Both training groups stated that they had better quality of life and they indicated fewer symptoms such as pain. They were also less ill and returned to work earlier after the illness period. We also saw a clear mitigating effect on the difficult form of fatigue affecting many cancer patients, called fatigue. The training groups were also hospitalised to a lesser extent than the control group during the chemotherapy period. Yvonne Wengstrom tells us that the best effect was achieved by women involved in combination training.

Precisely because of the effects of training, Yvonne Wengstrom's research team has not responded, but the training seems to counteract the negative effects of treatment.

Cell toxins break down cancer cells but also other healthy cells in the body. Training, on the other hand, builds up the body, among other things we saw that the muscle cells got bigger, and that more small blood vessels were formed in contrast to the control group, she says. We are currently analysing blood samples from patients to see if training can affect the inflammatory process during and after the chemotherapy. We are also studying whether and how much impact inflammatory markers have on cancer-related fatigue, fatigue, on which it is not yet known, she says.

The effects of training on the tumour itself have not been studied by Yvonne Wengstrom in her research.

The prognosis seems to be improved as soon as possible by training according to other research, but what's causing it is unclear. There are studies in mice as well as in people indicating that increased blood circulation can make the distribution of chemotherapy more effective, she says.

The effects of training are:

In long-term follow-up, Yvonne Wengstrom's research team has also seen that the positive effects of training during treatment remain both one and two years after treatment has been completed. This can be explained, among other things, by the fact that the practice of training i s maintained.

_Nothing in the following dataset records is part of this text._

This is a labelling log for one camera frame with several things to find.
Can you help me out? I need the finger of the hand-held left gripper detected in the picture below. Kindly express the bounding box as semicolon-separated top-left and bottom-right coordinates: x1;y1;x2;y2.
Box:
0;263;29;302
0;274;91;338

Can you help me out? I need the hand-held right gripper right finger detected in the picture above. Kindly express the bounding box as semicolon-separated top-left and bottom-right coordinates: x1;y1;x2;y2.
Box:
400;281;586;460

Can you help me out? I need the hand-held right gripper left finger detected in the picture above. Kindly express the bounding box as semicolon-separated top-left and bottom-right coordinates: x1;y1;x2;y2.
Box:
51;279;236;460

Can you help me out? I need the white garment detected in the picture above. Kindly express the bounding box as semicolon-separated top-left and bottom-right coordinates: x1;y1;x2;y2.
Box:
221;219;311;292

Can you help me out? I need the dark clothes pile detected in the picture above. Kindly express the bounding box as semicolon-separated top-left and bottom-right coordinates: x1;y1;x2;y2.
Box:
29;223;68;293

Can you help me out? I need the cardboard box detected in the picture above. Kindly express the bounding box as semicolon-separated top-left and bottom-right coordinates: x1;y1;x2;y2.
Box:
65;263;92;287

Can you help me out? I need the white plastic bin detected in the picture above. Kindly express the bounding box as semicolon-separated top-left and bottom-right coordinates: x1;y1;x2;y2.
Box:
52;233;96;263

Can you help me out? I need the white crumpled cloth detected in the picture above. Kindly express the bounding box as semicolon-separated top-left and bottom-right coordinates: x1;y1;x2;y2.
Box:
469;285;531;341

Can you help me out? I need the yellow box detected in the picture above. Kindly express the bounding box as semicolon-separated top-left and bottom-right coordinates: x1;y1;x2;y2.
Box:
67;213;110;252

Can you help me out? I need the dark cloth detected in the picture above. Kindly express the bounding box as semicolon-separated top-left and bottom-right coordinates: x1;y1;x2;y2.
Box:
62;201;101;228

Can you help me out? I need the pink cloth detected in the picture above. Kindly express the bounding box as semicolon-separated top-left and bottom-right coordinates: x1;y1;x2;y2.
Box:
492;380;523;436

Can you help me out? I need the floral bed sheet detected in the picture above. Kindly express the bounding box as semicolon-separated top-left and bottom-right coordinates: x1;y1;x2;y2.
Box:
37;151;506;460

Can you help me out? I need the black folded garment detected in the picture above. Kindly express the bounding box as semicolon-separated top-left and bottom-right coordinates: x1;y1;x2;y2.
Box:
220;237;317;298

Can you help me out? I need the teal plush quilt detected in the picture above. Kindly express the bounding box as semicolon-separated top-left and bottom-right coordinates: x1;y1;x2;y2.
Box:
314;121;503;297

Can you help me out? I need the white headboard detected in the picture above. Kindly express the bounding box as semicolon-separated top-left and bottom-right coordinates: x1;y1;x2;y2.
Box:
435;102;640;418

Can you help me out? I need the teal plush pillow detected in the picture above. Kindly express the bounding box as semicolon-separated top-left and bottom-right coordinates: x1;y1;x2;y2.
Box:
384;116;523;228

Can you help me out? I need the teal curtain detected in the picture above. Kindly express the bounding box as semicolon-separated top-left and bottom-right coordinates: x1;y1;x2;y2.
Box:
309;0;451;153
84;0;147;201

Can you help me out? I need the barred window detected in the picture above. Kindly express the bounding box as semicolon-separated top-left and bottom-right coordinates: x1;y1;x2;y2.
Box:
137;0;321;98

Once the patients have discovered how well they're doing with their training, many will continue.

Today, around 800's, there are international studies on training and various forms of cancer carried out in over 50000 patients. Everyone can train, it's never too late to start and the side effects are no worse than exercise pain. The best effect was those who had never trained before. Well, that sounds easy. But is it really so obvious to prioritise exercise in the midst of the physiological and psychological crisis of cancer treatment?

Cancer patients have the same barriers to training as everyone else. There's no time, no strength, no motivation. In our study, we had a training psychologist and a nurse who encouraged the patients to get to the training and it helped many times. In the same spirit, we are currently developing an app that will create its own avatar, which will hopefully provide corresponding support.

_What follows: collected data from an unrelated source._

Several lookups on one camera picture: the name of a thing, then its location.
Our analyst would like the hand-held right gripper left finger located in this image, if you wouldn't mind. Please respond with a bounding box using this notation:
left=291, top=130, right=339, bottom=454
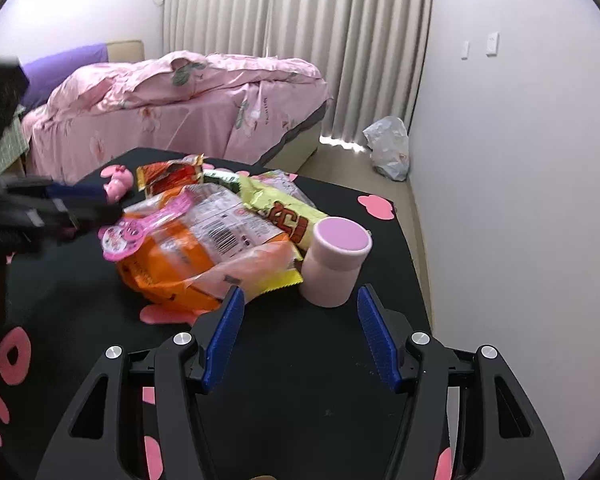
left=34, top=284, right=246, bottom=480

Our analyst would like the beige bed base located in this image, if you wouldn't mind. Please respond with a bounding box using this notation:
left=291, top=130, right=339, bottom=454
left=257, top=100, right=332, bottom=171

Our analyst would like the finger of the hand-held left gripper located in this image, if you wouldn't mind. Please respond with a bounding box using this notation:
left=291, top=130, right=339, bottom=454
left=0, top=198, right=118, bottom=243
left=2, top=176, right=108, bottom=202

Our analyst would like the pink floral blanket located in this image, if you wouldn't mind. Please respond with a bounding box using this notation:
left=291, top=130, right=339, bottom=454
left=21, top=50, right=333, bottom=186

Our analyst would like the purple pillow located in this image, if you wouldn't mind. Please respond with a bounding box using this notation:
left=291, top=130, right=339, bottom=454
left=19, top=42, right=111, bottom=112

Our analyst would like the green checkered cloth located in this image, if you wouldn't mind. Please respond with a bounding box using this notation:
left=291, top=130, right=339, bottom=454
left=0, top=109, right=32, bottom=177

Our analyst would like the pink cup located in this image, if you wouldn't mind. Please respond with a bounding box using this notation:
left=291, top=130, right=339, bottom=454
left=299, top=216, right=373, bottom=308

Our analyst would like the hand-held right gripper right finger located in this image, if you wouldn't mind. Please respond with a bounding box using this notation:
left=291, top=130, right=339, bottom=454
left=356, top=284, right=566, bottom=480

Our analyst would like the red orange snack packet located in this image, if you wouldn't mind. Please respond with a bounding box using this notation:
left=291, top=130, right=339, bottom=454
left=136, top=155, right=206, bottom=197

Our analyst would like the pink pig print packet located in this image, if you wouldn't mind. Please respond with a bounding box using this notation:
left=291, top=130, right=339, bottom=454
left=98, top=195, right=197, bottom=262

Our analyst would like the beige pleated curtain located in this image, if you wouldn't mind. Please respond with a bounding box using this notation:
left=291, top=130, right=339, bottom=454
left=161, top=0, right=437, bottom=155

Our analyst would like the beige bed headboard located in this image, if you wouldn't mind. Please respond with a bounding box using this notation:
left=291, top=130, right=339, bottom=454
left=105, top=39, right=146, bottom=63

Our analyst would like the yellow snack packet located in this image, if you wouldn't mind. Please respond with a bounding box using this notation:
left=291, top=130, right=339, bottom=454
left=237, top=172, right=331, bottom=261

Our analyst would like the white plastic bag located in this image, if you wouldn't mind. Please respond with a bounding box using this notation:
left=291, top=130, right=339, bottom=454
left=362, top=116, right=411, bottom=182

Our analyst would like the pink caterpillar toy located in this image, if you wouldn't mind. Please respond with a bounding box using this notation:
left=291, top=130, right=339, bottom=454
left=101, top=164, right=134, bottom=205

But Yvonne Wengstrom also mentions something she calls the teachable moment. In an existential crisis, which is a life-threatening disease, a learning window often opens up when we feel extra strong motivation to make lifestyle changes.

The patient feels that he wants to take good care of himself and wants to know everything about how it should be done. It is important that health care is ready to support and coach the patient so that physical activity can be a priority, she says.

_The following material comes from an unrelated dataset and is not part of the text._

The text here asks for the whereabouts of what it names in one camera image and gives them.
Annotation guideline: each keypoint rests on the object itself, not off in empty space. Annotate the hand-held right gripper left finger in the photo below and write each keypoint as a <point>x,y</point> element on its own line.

This requires training for both the public and health professionals, something that Yvonne Wengstrom set in motion on several fronts. It is a question of raising awareness in general of the positive effects of training, but also a little more specific issues relating specifically to cancer and training.

Yvonne Wengststromm is currently trying to introduce support for training for large-scale cancer patients in healthcare.

It is time to offer training as part of cancer treatment to all patients, she says.

Successful implementation will require politicians, too, to understand the benefits of this at the social level so that resources can be allocated. But it's on an individual level that Yvonne Wengstrom finds her own motivation.

It's nice to see how training makes women happier, stronger and brighter. It can mean so much to be able to experience health even though you are sick.

Text: Cecilia Odlind. Previously published in Medical Science No 32019.